### Work instruction
Once you find the line with "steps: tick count" in the data below, transcribe exactly each line from there to the line with "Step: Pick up", inclusive, and nothing else. Drop the pictures.
<<<<
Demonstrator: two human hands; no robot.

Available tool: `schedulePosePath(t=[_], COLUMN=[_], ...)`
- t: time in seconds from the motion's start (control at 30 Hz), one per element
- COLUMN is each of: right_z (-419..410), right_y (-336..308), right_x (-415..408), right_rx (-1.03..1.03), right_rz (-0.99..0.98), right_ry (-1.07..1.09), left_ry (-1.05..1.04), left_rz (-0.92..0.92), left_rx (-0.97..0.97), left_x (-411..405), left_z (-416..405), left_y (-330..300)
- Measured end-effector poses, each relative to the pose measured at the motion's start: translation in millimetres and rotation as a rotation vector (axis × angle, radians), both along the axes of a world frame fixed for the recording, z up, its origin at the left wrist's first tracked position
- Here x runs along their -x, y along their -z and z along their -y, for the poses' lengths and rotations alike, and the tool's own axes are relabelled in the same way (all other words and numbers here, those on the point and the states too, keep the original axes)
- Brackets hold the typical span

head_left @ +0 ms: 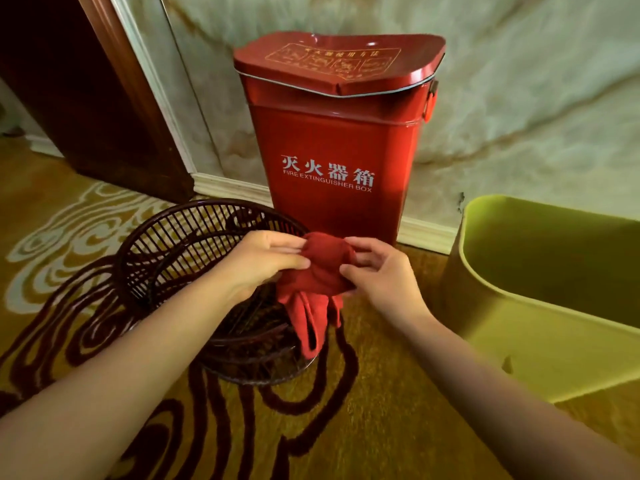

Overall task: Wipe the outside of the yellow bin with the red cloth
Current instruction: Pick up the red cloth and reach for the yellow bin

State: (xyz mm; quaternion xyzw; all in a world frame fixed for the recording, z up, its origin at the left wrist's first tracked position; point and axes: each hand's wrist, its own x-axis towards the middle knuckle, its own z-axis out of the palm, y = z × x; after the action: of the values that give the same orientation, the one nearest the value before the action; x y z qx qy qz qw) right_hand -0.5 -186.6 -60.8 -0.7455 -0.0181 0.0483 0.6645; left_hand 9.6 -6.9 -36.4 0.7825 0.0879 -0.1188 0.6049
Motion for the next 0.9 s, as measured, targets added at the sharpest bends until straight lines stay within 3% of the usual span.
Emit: schedulePosePath(t=[0.13, 0.2, 0.27, 0.4, 0.6, 0.7, 0.77, 0.83, 0.9], right_z=[31.3, 46.1, 56.4, 77.3, 117.3, 141.3, 156.9, 171.7, 186.8], right_y=[-41.2, -57.1, -66.7, -73.1, -55.9, -42.7, -35.2, -27.8, -20.2], right_x=[-4.4, -7.4, -7.8, 0.5, 24.5, 40.8, 53.5, 68.5, 82.9], right_rx=[0.337, 0.510, 0.575, 0.262, 0.284, 0.238, 0.219, 0.235, 0.239], right_rz=[0.266, 0.442, 0.462, 0.148, 0.097, 0.055, 0.028, 0.013, -0.017], right_ry=[-0.030, -0.164, -0.358, -0.576, -0.396, -0.273, -0.192, -0.119, -0.035], left_ry=[0.161, 0.310, 0.438, 0.535, 0.631, 0.609, 0.636, 0.803, 0.983], left_rz=[0.109, 0.184, 0.216, 0.262, 0.145, 0.286, 0.475, 0.656, 0.655], left_rx=[-0.118, -0.199, -0.212, -0.176, -0.044, -0.003, -0.165, -0.531, -0.827], left_x=[2.7, 3.0, 4.7, 6.1, 8.6, -0.7, -13.5, -26.4, -35.3], left_z=[12.6, 21.2, 28.4, 42.5, 75.4, 101.5, 129.1, 162.0, 191.9], left_y=[-31.7, -47.6, -57.9, -57.6, -27.5, -22.9, -21.7, -15.9, -5.3])
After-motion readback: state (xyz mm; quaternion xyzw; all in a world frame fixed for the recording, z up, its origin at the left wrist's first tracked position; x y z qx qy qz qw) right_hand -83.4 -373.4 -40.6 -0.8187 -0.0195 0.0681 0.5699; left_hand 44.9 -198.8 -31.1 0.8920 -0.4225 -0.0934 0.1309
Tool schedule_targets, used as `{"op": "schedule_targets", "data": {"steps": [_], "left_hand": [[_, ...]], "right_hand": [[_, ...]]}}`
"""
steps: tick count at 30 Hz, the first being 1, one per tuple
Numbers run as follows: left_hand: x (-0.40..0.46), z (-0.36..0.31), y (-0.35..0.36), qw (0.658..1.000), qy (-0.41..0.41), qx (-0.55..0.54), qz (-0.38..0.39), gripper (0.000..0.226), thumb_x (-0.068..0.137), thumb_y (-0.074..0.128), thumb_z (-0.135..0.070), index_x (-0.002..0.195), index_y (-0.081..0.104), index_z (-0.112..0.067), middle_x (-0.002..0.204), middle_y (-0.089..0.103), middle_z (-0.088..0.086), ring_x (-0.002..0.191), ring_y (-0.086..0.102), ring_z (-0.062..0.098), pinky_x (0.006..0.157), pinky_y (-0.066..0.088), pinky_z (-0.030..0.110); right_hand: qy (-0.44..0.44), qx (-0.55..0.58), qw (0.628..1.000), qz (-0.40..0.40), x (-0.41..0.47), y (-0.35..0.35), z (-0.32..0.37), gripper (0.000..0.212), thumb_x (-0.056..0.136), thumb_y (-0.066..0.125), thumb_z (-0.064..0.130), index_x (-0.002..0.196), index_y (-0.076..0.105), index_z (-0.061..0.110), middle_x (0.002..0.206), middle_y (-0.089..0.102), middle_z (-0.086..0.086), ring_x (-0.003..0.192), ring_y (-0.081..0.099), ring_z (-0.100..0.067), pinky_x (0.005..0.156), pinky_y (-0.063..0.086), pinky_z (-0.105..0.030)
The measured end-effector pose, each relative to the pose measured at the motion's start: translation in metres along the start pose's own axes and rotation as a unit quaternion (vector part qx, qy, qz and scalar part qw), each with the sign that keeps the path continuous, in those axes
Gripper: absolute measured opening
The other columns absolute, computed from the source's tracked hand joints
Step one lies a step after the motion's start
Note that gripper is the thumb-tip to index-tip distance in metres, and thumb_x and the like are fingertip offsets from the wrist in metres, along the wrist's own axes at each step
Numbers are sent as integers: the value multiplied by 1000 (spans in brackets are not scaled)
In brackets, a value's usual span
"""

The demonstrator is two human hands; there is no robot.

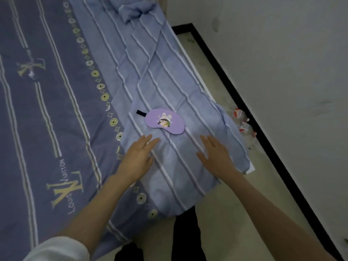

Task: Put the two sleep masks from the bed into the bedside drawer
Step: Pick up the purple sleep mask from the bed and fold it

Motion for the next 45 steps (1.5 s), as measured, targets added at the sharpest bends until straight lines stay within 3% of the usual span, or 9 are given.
{"op": "schedule_targets", "data": {"steps": [7,14,19,23,27,29,35,40,45], "left_hand": [[113,22,85,986,-142,-70,-56,66,79,53,8,139,28,-7,149,26,21,138,24,36,112,25,44],[180,58,121,983,-160,-11,-91,67,82,46,8,140,28,-20,153,22,13,142,14,34,114,14,53],[187,60,101,985,-119,-12,-127,51,80,44,16,124,54,-9,140,44,19,132,36,39,111,23,52],[175,40,66,979,-96,-59,-168,44,78,50,16,111,65,-9,125,59,18,117,54,36,98,45,40],[148,14,33,975,-94,-56,-194,43,73,56,16,105,67,-10,112,68,16,96,67,33,79,50,30],[137,8,30,973,-123,-67,-183,42,78,54,11,114,62,-9,119,64,18,105,63,35,83,51,38],[114,35,80,946,-267,-165,-74,51,86,52,-3,135,38,-9,139,44,20,125,43,35,101,33,33],[140,69,121,952,-247,-170,-69,69,83,62,-19,141,24,-11,152,22,14,142,15,28,116,14,37],[152,71,122,918,-256,-284,-105,80,75,70,-36,140,27,-18,152,24,10,142,14,23,116,17,41]], "right_hand": [[-82,-89,990,70,153,37,-69,62,94,39,35,145,9,19,158,5,-11,145,4,-29,117,8,-48],[-121,-93,986,69,212,93,-95,67,91,39,41,146,6,21,158,2,-13,145,4,-31,117,4,-46],[-129,-60,986,83,216,95,-99,64,92,40,40,145,9,22,158,3,-13,145,4,-30,117,3,-45],[-49,158,979,122,222,61,-78,42,93,44,32,128,46,9,134,46,-11,129,39,-25,105,25,-27],[2,303,933,193,208,21,-35,20,91,46,38,109,52,33,99,46,18,92,46,0,87,30,-20],[-29,263,941,209,198,11,-18,15,91,46,35,104,54,37,94,47,21,86,48,1,81,32,-22],[-49,151,969,187,207,28,-3,45,90,50,24,131,41,7,138,48,-15,123,47,-29,95,35,-30],[-51,83,989,112,253,70,-4,40,84,56,25,116,49,0,108,57,-21,101,51,-31,91,40,-42],[-27,228,967,111,245,71,15,19,83,59,16,92,65,0,83,61,-15,79,50,-18,61,36,-27]]}}
Point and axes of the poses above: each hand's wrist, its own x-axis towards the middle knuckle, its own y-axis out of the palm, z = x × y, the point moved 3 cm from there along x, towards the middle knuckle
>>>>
### Result
steps: tick count at 30 Hz, the first being 1, one per tuple
Numbers run as follows: left_hand: x (-0.40..0.46), z (-0.36..0.31), y (-0.35..0.36), qw (0.658..1.000), qy (-0.41..0.41), qx (-0.55..0.54), qz (-0.38..0.39), gripper (0.000..0.226), thumb_x (-0.068..0.137), thumb_y (-0.074..0.128), thumb_z (-0.135..0.070), index_x (-0.002..0.195), index_y (-0.081..0.104), index_z (-0.112..0.067), middle_x (-0.002..0.204), middle_y (-0.089..0.103), middle_z (-0.088..0.086), ring_x (-0.002..0.191), ring_y (-0.086..0.102), ring_z (-0.062..0.098), pinky_x (0.006..0.157), pinky_y (-0.066..0.088), pinky_z (-0.030..0.110); right_hand: qy (-0.44..0.44), qx (-0.55..0.58), qw (0.628..1.000), qz (-0.40..0.40), x (-0.41..0.47), y (-0.35..0.35), z (-0.32..0.37), gripper (0.000..0.212), thumb_x (-0.056..0.136), thumb_y (-0.066..0.125), thumb_z (-0.064..0.130), index_x (-0.002..0.196), index_y (-0.076..0.105), index_z (-0.061..0.110), middle_x (0.002..0.206), middle_y (-0.089..0.102), middle_z (-0.086..0.086), ring_x (-0.003..0.192), ring_y (-0.081..0.099), ring_z (-0.100..0.067), pinky_x (0.005..0.156), pinky_y (-0.063..0.086), pinky_z (-0.105..0.030)
The measured end-effector pose, each relative to the pose measured at the motion's start: translation in metres along the start pose's own axes and rotation as a unit quaternion (vector part qx, qy, qz and scalar part qw), each with the sign that keeps the path continuous, in those axes
Gripper: absolute measured opening
The other columns absolute, computed from the source's tracked hand joints
Step one lies a step after the motion's start
Note that gripper is the thumb-tip to index-tip distance in metres, and thumb_x and the like are fingertip offsets from the wrist in metres, along the wrist's own axes at each step
Numbers are sent as integers: the value multiplied by 1000 (spans in brackets are not scaled)
In brackets, a value's usual span
"""

The demonstrator is two human hands; there is no robot.


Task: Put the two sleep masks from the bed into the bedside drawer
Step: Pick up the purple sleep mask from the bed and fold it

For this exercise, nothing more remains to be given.